От тревожных мыслей спать расхотелось. Настроение неумолимо поползло вниз. Похоже, насладиться в полной мере первым днём каникул не получится. Придётся вставать.
Первое, что я понял, открыв глаза — я не дома. И понял я это благодаря потолку. Белому. Высокому. Метра четыре с половиной — пять, не меньше. Гораздо выше, чем дома. С потолка, на длинных шнурах, свисали четыре светильника под круглыми белыми непрозрачными отражателями, расположенные квадратом, на расстоянии примерно двух метров друг от друга. Почему-то я подумал, что отражатели сделаны из жести или листового алюминия. И что-то ещё меня зацепило, какая-то неправильность, но какая именно, понять я не смог.
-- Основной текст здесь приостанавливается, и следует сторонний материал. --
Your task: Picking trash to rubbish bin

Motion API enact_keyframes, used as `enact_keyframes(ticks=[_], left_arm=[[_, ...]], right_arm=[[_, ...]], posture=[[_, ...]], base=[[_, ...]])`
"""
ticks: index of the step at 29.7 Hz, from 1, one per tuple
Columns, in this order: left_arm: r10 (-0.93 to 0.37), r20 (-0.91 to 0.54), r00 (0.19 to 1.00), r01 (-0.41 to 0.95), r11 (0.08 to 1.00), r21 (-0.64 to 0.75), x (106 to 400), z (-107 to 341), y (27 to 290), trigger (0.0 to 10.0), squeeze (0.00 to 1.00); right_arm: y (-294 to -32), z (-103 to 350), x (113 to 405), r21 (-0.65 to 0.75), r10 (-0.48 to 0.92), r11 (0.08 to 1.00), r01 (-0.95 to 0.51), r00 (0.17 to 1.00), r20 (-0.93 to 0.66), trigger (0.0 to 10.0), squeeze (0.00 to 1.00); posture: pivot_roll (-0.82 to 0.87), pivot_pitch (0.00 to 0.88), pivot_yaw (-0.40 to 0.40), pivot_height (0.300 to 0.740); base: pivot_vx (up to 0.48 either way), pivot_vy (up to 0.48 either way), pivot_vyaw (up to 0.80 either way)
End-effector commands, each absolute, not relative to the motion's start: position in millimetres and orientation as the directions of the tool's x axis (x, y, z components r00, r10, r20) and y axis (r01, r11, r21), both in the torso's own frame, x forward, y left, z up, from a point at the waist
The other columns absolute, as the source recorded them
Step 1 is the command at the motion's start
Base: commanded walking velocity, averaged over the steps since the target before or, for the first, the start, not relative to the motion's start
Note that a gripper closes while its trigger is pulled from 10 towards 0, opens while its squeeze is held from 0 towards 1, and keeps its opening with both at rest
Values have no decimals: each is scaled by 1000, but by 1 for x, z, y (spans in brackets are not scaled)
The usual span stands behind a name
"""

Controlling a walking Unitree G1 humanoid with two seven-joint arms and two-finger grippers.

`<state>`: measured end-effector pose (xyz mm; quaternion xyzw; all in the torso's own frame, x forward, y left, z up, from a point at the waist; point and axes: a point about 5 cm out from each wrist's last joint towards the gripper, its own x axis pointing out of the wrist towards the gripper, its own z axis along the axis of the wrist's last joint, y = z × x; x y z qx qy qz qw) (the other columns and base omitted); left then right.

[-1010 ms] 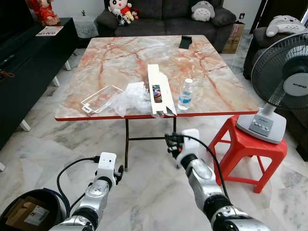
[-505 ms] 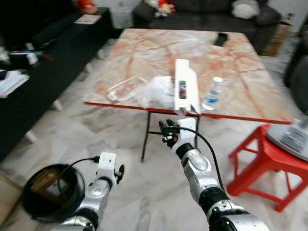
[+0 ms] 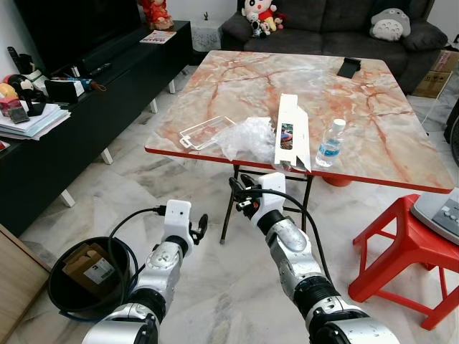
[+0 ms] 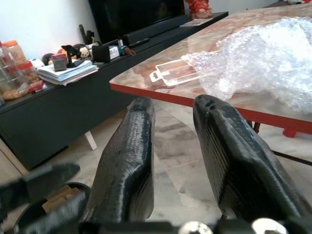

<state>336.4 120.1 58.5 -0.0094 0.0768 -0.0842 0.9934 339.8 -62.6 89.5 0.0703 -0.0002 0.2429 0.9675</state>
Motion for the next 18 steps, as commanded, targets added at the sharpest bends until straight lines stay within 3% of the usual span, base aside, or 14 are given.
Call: enact_keyframes(ticks=[1,4,8,18], left_arm=[[-151,-118,981,151,989,-11,341,66,124,10000,0],[-143,-110,984,144,990,3,341,67,127,10000,0],[-133,-97,986,135,991,14,341,69,130,10000,0],[-107,-76,991,109,994,19,343,73,132,10000,0]], right_arm=[[-61,101,345,141,458,874,-464,886,76,10000,0],[-61,102,345,145,457,873,-465,885,86,10000,0],[-59,109,346,153,454,870,-468,883,123,10000,0],[-55,117,348,91,476,867,-491,867,147,10000,0]], posture=[[13,0,1,740],[14,0,2,740],[11,0,4,740],[13,0,-4,740]], base=[[322,0,0],[330,0,0],[352,0,-716],[354,0,0]])
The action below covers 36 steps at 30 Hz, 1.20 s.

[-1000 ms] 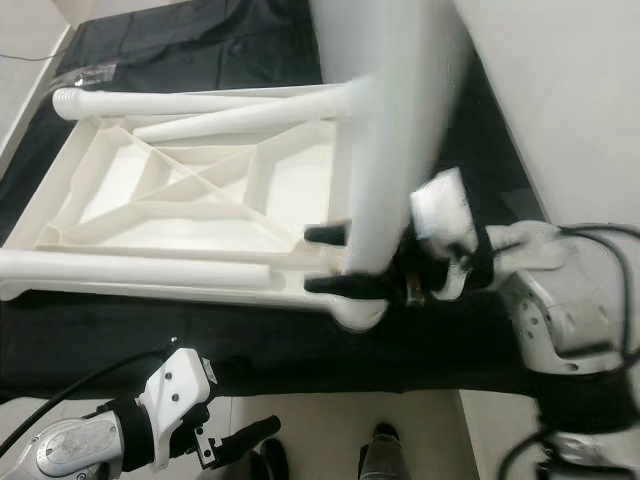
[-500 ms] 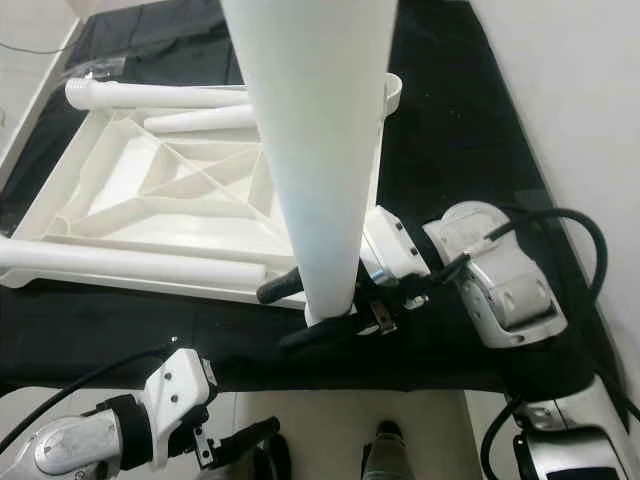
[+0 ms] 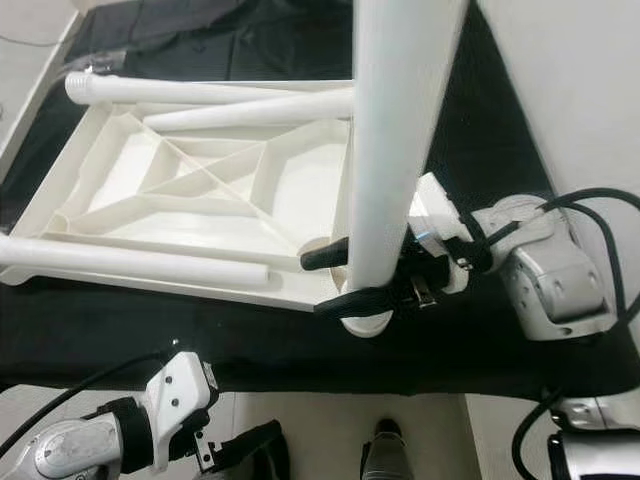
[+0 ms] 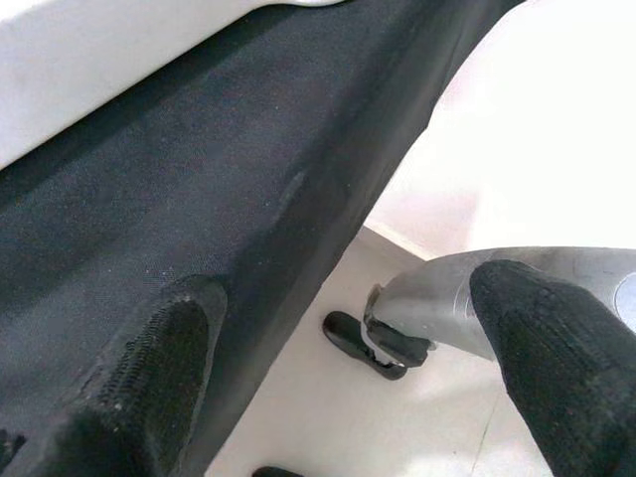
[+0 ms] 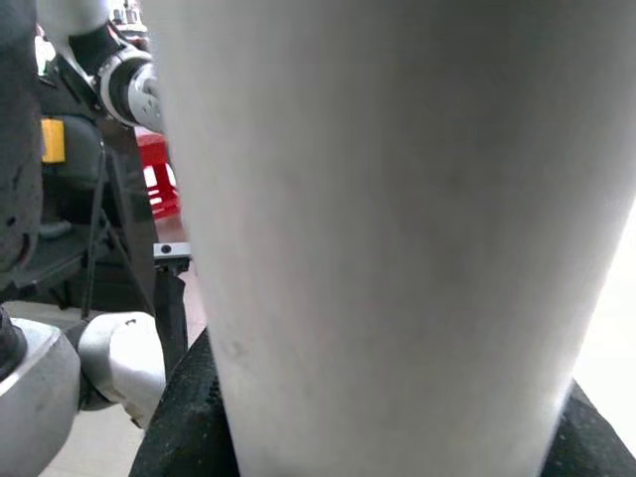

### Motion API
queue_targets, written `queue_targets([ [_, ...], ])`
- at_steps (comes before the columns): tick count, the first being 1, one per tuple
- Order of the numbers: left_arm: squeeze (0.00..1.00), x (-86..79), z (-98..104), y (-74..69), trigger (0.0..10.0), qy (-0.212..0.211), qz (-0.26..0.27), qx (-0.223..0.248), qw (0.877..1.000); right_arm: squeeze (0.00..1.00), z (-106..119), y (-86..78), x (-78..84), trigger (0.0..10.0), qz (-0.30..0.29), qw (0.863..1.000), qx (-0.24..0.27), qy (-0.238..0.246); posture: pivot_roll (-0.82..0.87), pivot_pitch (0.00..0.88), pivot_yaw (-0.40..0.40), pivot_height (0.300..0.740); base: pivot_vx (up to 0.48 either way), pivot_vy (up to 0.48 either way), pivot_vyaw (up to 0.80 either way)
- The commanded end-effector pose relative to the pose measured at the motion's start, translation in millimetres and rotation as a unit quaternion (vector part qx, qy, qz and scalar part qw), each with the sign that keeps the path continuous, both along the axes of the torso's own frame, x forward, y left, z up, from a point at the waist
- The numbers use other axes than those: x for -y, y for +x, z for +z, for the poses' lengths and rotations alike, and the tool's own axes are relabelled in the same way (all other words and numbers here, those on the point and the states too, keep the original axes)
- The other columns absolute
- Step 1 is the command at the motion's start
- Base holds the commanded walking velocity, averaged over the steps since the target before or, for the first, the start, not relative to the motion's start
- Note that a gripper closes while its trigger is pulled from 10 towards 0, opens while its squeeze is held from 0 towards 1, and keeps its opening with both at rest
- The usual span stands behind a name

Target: Building children table

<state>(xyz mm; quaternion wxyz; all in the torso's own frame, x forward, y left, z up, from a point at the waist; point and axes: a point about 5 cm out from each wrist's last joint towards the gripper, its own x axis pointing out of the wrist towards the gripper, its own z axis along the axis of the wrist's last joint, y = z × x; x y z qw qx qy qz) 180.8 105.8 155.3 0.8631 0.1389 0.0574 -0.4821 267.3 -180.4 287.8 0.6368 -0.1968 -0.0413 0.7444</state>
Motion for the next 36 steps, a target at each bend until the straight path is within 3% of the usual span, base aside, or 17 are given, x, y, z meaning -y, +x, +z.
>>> queue_targets([
  [1, 0.00, -0.1, -5, -4.6, 10.0, 0.004, -0.006, -0.014, 1.000, 0.00, -21, -5.0, 1.6, 10.0, 0.019, 0.997, -0.067, -0.023, -0.01, 0.391, 0.171, 0.740, 0.000, 0.000, 0.00],
  [8, 0.00, -0.9, -3, -5.0, 10.0, 0.006, -0.007, -0.010, 1.000, 0.00, -34, -9.7, 0.1, 10.0, 0.032, 0.994, -0.096, -0.044, 0.00, 0.391, 0.179, 0.740, 0.000, 0.000, 0.00],
  [10, 0.00, -1.9, -3, -4.9, 10.0, 0.008, -0.009, -0.009, 1.000, 0.00, -40, -8.0, -4.3, 10.0, 0.037, 0.993, -0.087, -0.076, 0.00, 0.391, 0.179, 0.740, 0.000, 0.000, 0.00],
  [19, 0.00, -1.8, -2, -4.4, 10.0, 0.008, -0.011, -0.008, 1.000, 0.00, -45, -1.2, -16.5, 10.0, 0.038, 0.993, -0.063, -0.093, 0.00, 0.388, 0.178, 0.740, 0.000, 0.000, 0.00],
  [21, 0.00, -1.7, -3, -4.8, 10.0, 0.008, -0.011, -0.007, 1.000, 0.00, -46, 2.6, -20.4, 10.0, 0.017, 0.995, -0.053, -0.086, -0.01, 0.384, 0.177, 0.740, 0.000, 0.000, 0.00],
  [23, 0.00, -1.1, -3, -5.5, 10.0, 0.008, -0.012, -0.007, 1.000, 0.00, -46, 9.7, -24.4, 10.0, -0.041, 0.996, -0.043, -0.063, -0.01, 0.381, 0.176, 0.740, 0.000, 0.000, 0.00],
  [27, 0.00, -0.8, -3, -5.7, 10.0, 0.008, -0.012, -0.008, 1.000, 0.00, -46, 10.7, -23.3, 10.0, -0.065, 0.996, -0.044, -0.051, -0.02, 0.378, 0.176, 0.740, 0.000, 0.000, 0.00],
  [28, 0.00, -0.3, -4, -5.9, 10.0, 0.007, -0.013, -0.008, 1.000, 0.00, -46, 10.9, -18.9, 10.0, -0.101, 0.993, -0.046, -0.040, -0.03, 0.373, 0.172, 0.740, 0.000, 0.000, 0.00],
  [31, 0.00, 0.0, -5, -5.9, 10.0, 0.007, -0.014, -0.008, 1.000, 0.00, -47, 10.9, -14.7, 10.0, -0.132, 0.990, -0.046, -0.033, -0.03, 0.370, 0.168, 0.740, 0.000, 0.000, 0.00],
  [32, 0.00, 0.4, -5, -5.9, 10.0, 0.007, -0.015, -0.009, 1.000, 0.00, -48, 9.1, -8.4, 10.0, -0.174, 0.983, -0.053, -0.026, -0.04, 0.367, 0.165, 0.740, 0.000, 0.000, 0.00],
  [34, 0.00, 0.4, -5, -5.9, 10.0, 0.007, -0.015, -0.009, 1.000, 0.00, -48, 9.1, -8.4, 10.0, -0.174, 0.983, -0.053, -0.026, -0.04, 0.367, 0.165, 0.740, 0.000, 0.000, 0.00],
  [35, 0.00, 0.6, -6, -5.8, 10.0, 0.007, -0.015, -0.009, 1.000, 0.00, -52, 6.8, -3.0, 10.0, -0.220, 0.973, -0.058, -0.022, -0.05, 0.365, 0.161, 0.740, 0.000, 0.000, 0.00],
  [36, 0.00, 0.6, -6, -5.8, 10.0, 0.008, -0.015, -0.006, 1.000, 0.00, -58, 6.5, -0.3, 10.0, -0.313, 0.947, -0.074, 0.005, -0.04, 0.360, 0.136, 0.740, 0.000, 0.000, 0.00],
])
Бывает такое, что-то царапает, а что — непонятно.
От рассматривания потолка я перешёл к ознакомлению с окружающей обстановкой на меньшей высоте. В итоге удалось выяснить, что я, укрытый до подмышек одеялом, лежу на одной из четырёх кроватей в просторной комнате с двумя окнами и одной дверью. Стены белые. Возле каждой кровати — деревянная тумбочка с настольной лампой. Похоже на… Да ни на что не похоже.
Первые мысли были, что это казарма, больница или тюрьма, но, после недолгого размышления я их отмёл.
Для казармы — слишком просторно, для тюрьмы — то же самое и решёток на окнах нет. В больничных палатах присутствует куча всякого оборудования, здесь же — пустые беленые стены. Да и для пациента больницы я чувствую себя на удивление хорошо.
Попробовал пошевелиться, руки двигаются, ноги тоже. Ничего не болит, недомогания нет. Надо вставать и выяснять, куда и как я попал. Ну и, не менее актуально, на сколько.
Я откинул одеяло и осмотрел себя. Одет в белую пижаму с широкими голубыми полосками. Похоже, всё-таки больница, но какая-то странная. Надеюсь, я не слетел с катушек в итоге своих приключений в двух горячих точках и не нахожусь в палате какой-нибудь психиатрической клиники. Против психушки, опять же, говорило отсутствие решёток на окнах. Хотя, может их в современных клиниках и не ставят? Вот чего не знаю, того не знаю.
Сев на кровати, я спустил ноги на пол. Прохладный, твёрдый, гладкий, слегка неровный. Дощатый. Я не поверил своим глазам. У меня под ногами был дощатый, деревянный пол, выкрашенный тёмно-коричневой краской. А сидел я на всамделишной кровати типа «койка». С панцирной сеткой и спинками, собранными из окрашенных в зелёный цвет металлических трубок и с более толстой никелированной трубой сверху. А в окнах были деревянные рамы. И подоконники тоже деревянные, выкрашенные белой глянцевой эмалью.
И тут я понял, что казалось мне неправильным в светильниках. Схватив настольную лампу с тумбочки, я заглянул под абажур. Протёр глаза. Ущипнул себя за бедро. Снова протёр глаза. Не помогло. Под абажуром я продолжал видеть лампочку, с прозрачной стеклянной колбой, внутри которой находились растопыренные металлические усики, соединённые тонюсенькой паутинкой, вьющейся спиралью. Лампу накаливания. Я смотрел на неё и пытался вспомнить, когда их перестали выпускать. Двадцать лет назад? Или тридцать?